- _Task directions_: Narrow the data below down to the lines containing "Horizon".

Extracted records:
----------
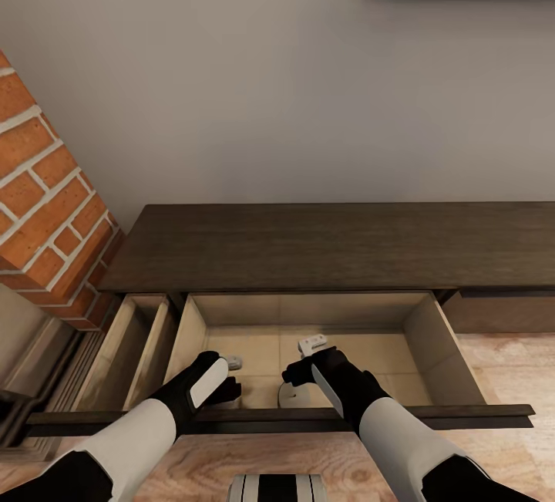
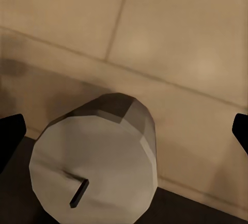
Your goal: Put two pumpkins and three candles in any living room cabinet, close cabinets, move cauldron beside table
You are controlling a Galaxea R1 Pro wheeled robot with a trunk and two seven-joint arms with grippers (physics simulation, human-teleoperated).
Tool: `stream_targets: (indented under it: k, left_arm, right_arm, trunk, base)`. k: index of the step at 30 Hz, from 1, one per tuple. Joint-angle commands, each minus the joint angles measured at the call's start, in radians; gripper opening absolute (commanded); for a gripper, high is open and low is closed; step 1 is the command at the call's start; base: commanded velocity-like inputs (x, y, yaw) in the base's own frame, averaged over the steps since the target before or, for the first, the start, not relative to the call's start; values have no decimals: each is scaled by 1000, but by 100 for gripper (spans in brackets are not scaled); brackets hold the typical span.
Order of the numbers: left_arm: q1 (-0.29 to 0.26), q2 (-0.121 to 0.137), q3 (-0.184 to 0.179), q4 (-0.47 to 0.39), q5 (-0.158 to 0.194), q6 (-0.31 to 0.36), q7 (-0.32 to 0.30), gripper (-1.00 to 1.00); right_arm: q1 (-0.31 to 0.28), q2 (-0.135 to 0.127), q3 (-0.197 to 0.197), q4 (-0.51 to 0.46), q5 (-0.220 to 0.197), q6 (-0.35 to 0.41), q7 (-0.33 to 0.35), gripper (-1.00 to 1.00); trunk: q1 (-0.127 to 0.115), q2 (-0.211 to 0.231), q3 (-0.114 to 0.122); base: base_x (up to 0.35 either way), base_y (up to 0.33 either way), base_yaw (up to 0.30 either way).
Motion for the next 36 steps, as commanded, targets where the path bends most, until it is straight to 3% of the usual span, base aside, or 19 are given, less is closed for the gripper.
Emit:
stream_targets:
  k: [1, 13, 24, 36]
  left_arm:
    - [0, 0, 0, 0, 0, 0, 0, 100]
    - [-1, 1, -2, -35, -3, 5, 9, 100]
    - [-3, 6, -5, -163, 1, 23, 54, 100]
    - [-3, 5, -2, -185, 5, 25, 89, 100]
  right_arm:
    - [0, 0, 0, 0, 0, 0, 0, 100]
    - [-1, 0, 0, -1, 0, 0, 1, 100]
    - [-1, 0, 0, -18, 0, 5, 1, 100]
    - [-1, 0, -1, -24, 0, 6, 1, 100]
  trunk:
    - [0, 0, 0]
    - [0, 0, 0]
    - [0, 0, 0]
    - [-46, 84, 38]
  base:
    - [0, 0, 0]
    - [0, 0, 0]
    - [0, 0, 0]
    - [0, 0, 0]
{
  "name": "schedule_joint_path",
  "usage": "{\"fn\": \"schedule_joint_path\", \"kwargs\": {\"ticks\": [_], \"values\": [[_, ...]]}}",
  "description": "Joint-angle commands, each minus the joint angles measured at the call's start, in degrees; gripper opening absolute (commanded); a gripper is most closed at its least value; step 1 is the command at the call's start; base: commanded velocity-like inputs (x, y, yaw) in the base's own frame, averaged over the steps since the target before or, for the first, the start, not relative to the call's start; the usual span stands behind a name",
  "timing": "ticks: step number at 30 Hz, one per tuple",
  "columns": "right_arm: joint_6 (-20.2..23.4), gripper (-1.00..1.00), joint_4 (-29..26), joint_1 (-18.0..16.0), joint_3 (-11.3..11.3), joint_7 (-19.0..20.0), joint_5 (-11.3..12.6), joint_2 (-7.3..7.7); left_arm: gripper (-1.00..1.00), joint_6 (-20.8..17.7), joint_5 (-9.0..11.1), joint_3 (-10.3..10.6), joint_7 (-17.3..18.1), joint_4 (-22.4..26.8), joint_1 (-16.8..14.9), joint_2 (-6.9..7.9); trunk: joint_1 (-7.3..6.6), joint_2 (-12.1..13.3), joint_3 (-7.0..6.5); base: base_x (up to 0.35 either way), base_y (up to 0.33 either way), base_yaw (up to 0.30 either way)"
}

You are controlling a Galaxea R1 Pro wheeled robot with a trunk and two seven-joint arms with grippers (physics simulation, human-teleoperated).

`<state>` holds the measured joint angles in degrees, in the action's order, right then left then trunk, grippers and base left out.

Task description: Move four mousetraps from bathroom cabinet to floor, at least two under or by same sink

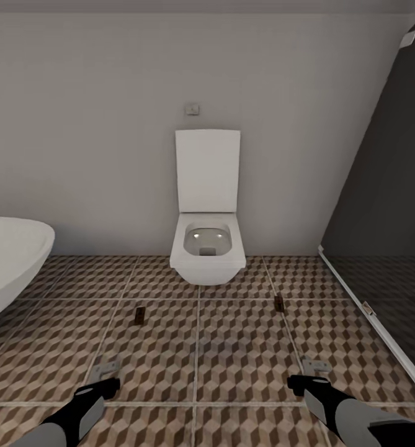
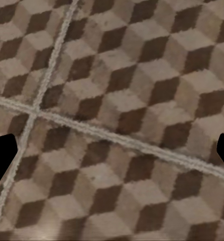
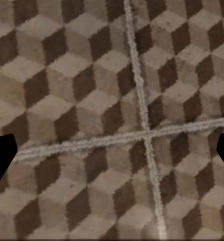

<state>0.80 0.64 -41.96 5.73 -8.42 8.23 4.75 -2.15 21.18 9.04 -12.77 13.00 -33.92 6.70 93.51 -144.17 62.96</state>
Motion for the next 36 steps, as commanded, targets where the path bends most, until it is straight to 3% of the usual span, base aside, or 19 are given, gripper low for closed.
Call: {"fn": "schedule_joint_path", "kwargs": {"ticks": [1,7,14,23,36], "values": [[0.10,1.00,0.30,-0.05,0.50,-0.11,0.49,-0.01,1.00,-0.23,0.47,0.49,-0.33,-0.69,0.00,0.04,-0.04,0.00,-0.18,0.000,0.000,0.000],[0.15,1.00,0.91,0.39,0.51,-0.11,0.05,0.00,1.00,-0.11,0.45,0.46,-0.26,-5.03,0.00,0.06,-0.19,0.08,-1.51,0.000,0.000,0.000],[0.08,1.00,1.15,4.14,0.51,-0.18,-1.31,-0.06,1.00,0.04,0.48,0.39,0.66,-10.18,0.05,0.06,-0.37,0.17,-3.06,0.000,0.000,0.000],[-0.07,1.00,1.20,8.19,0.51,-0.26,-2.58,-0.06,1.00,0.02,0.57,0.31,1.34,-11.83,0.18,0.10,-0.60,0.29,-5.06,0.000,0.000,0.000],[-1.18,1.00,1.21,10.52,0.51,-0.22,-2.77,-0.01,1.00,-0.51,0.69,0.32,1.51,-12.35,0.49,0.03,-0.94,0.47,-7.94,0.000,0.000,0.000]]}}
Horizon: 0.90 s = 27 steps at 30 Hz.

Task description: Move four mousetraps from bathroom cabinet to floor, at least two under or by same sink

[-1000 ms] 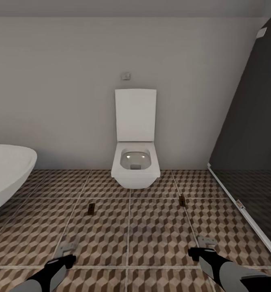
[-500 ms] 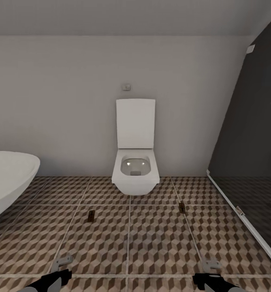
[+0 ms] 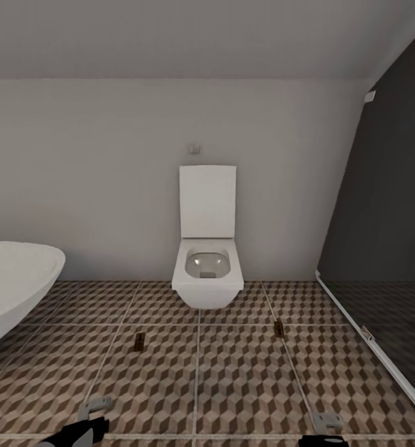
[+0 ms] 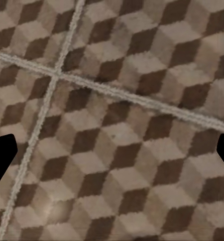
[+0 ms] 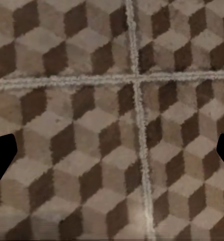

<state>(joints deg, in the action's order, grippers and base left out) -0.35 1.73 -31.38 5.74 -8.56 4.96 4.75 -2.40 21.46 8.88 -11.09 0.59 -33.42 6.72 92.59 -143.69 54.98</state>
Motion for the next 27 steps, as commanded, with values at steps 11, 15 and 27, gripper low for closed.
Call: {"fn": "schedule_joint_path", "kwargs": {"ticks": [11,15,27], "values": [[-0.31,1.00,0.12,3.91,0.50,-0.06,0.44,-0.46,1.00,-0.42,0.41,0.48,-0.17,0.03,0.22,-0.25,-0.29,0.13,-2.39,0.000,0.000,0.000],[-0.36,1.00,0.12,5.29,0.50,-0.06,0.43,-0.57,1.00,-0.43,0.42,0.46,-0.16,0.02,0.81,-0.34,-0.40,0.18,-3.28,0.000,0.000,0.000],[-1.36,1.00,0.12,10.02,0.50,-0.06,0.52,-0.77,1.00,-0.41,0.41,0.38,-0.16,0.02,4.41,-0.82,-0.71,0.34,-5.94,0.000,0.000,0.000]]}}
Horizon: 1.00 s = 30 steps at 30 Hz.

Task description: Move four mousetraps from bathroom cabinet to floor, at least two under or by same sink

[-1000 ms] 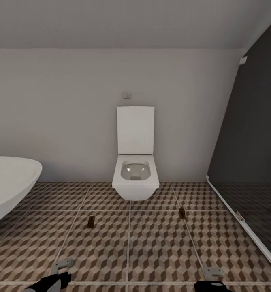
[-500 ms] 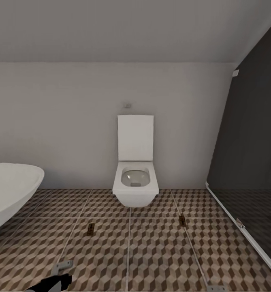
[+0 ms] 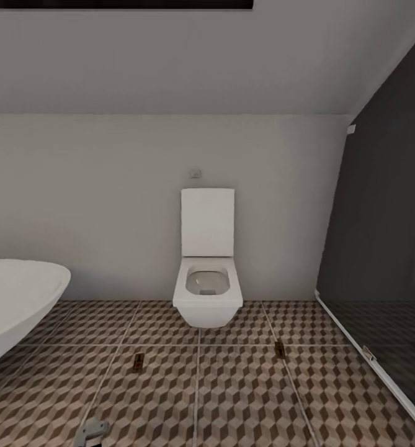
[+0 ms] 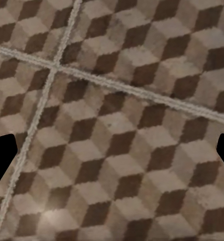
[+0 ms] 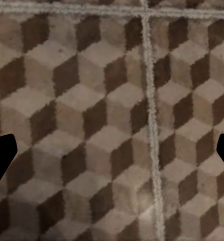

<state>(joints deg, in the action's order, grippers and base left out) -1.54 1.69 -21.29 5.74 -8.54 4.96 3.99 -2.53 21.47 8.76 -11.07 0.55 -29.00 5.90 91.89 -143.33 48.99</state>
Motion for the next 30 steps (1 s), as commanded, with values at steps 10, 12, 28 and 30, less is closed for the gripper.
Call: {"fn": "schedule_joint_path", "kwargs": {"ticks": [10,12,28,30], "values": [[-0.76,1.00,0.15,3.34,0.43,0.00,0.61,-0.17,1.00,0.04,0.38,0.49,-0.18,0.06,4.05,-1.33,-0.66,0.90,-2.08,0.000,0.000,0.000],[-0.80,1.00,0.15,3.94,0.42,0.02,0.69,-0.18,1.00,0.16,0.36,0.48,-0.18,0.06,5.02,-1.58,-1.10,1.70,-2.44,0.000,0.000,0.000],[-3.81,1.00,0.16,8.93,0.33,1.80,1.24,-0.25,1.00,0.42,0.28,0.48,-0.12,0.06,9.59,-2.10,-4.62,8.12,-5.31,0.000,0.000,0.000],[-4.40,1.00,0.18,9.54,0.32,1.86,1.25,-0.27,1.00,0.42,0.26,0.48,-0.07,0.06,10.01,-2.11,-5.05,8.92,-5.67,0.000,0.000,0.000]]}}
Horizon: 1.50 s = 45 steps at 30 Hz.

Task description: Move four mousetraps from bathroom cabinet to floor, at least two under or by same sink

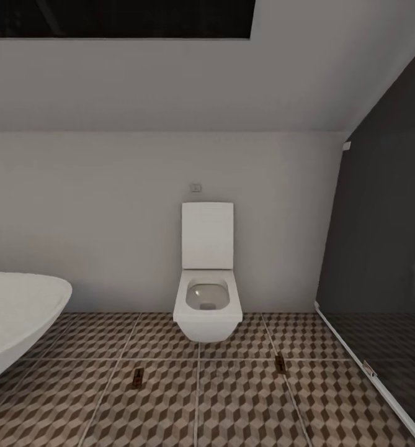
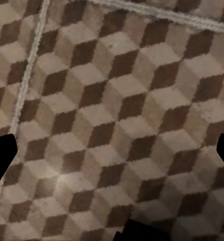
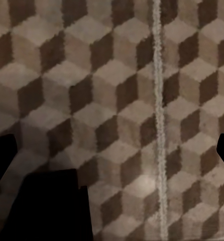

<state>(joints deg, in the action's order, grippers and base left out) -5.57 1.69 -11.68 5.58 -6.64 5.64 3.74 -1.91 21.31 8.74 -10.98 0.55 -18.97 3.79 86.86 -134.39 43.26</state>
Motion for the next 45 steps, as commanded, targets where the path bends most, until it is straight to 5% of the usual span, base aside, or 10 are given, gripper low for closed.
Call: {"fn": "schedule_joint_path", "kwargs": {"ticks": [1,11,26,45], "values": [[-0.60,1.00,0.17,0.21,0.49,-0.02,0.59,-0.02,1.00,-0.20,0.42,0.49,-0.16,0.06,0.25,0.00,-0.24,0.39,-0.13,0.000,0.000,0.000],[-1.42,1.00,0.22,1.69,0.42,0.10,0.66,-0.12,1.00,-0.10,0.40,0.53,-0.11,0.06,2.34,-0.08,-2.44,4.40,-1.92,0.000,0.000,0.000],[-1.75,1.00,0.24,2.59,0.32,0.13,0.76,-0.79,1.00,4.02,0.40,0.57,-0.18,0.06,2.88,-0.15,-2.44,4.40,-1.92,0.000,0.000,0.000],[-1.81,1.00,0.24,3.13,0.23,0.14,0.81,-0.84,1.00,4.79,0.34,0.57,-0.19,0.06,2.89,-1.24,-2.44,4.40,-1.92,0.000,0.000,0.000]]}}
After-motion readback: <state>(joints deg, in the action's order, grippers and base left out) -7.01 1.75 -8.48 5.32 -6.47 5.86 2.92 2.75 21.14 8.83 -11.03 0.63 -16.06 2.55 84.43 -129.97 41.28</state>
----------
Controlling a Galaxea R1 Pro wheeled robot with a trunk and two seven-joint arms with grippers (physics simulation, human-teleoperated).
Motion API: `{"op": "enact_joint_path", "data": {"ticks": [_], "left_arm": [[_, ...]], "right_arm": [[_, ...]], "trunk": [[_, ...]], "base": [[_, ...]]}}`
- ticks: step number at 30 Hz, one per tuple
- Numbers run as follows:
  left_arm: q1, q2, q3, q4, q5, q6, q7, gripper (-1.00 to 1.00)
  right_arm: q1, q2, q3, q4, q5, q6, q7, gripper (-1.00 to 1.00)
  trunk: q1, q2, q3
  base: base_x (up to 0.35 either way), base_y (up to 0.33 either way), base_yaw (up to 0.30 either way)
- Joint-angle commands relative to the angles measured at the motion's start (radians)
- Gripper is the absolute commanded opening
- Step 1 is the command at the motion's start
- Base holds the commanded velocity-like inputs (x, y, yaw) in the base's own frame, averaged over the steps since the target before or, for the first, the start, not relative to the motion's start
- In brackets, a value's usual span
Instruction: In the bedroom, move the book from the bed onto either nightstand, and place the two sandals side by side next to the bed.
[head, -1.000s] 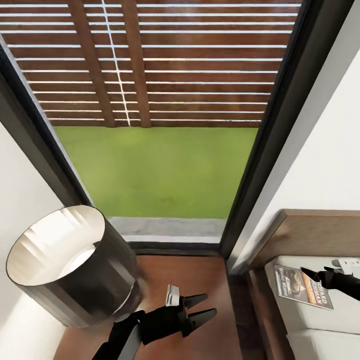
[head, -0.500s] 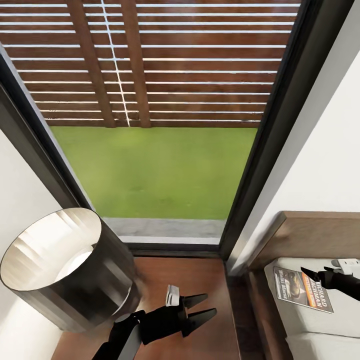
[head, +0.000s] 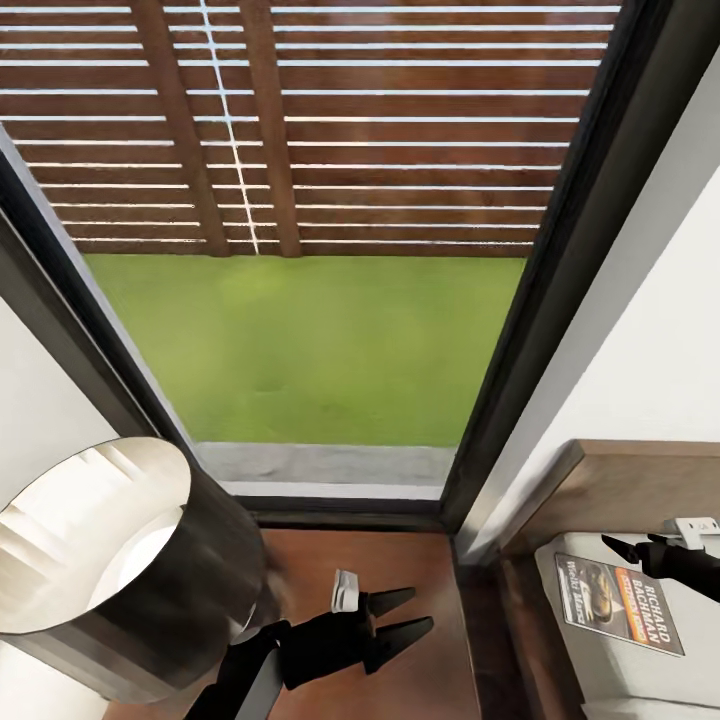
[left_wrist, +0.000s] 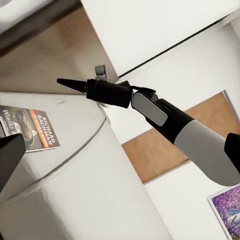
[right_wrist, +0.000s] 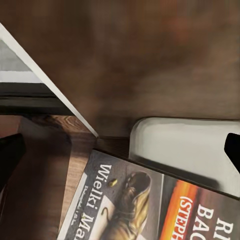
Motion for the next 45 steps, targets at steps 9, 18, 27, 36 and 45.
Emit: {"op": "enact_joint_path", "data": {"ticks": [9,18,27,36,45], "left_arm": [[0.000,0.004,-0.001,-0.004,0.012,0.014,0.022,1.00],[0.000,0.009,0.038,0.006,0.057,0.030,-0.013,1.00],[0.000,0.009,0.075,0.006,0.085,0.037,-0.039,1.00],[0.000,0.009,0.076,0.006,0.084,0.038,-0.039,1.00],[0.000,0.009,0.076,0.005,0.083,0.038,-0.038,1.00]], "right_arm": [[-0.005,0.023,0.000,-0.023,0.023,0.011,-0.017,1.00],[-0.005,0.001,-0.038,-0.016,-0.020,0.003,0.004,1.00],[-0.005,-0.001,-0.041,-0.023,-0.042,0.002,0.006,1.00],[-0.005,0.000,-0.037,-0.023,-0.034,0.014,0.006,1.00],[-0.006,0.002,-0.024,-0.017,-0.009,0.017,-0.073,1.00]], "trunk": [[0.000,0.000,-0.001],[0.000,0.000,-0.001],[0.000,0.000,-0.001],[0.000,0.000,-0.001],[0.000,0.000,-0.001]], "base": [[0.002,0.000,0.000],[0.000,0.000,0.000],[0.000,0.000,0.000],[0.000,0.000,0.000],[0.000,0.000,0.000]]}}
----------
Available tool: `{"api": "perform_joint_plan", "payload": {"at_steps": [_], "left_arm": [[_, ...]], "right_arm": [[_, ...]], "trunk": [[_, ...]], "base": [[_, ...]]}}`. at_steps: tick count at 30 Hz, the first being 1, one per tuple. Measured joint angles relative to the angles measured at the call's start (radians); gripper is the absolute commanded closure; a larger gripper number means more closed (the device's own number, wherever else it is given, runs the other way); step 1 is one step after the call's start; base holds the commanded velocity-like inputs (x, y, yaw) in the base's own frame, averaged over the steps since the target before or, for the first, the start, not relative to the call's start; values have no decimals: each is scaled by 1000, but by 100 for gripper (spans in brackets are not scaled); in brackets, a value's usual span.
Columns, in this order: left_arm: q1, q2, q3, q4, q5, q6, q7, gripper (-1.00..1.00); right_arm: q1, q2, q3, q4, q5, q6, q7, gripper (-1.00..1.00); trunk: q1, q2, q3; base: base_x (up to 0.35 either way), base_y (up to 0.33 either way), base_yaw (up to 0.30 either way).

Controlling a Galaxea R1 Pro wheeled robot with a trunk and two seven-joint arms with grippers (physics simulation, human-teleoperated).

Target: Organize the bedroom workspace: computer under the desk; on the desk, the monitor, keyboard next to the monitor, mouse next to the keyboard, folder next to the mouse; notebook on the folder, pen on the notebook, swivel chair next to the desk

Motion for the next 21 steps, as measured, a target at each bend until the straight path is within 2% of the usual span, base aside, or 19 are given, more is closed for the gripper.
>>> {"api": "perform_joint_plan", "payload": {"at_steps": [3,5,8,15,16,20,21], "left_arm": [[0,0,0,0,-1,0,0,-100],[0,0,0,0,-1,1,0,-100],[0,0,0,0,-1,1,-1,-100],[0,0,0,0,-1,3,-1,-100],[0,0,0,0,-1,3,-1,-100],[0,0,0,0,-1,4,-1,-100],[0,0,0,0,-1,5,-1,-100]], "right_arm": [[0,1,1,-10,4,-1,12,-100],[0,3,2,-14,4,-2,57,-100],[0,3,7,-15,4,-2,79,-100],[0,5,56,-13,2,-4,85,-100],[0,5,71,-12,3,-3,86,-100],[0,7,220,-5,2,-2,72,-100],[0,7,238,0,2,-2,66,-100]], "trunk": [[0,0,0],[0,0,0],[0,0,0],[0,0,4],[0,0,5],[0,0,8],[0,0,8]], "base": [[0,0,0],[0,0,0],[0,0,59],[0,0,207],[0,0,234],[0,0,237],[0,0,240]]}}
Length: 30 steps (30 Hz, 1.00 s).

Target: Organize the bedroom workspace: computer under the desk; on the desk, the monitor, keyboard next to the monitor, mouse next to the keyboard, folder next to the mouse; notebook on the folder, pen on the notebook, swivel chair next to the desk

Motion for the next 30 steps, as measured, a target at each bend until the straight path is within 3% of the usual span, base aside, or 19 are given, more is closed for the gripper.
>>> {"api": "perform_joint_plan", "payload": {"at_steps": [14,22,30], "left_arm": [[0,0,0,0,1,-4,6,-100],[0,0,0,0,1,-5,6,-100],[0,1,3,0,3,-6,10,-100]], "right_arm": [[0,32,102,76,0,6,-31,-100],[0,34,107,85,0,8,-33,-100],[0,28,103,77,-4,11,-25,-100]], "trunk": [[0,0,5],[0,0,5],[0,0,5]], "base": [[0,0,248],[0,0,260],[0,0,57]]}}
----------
- _Response box_:
Horizon: 0.90 s = 27 steps at 30 Hz.
Horizon: 1.00 s = 30 steps at 30 Hz.
Horizon: 1.50 s = 45 steps at 30 Hz.

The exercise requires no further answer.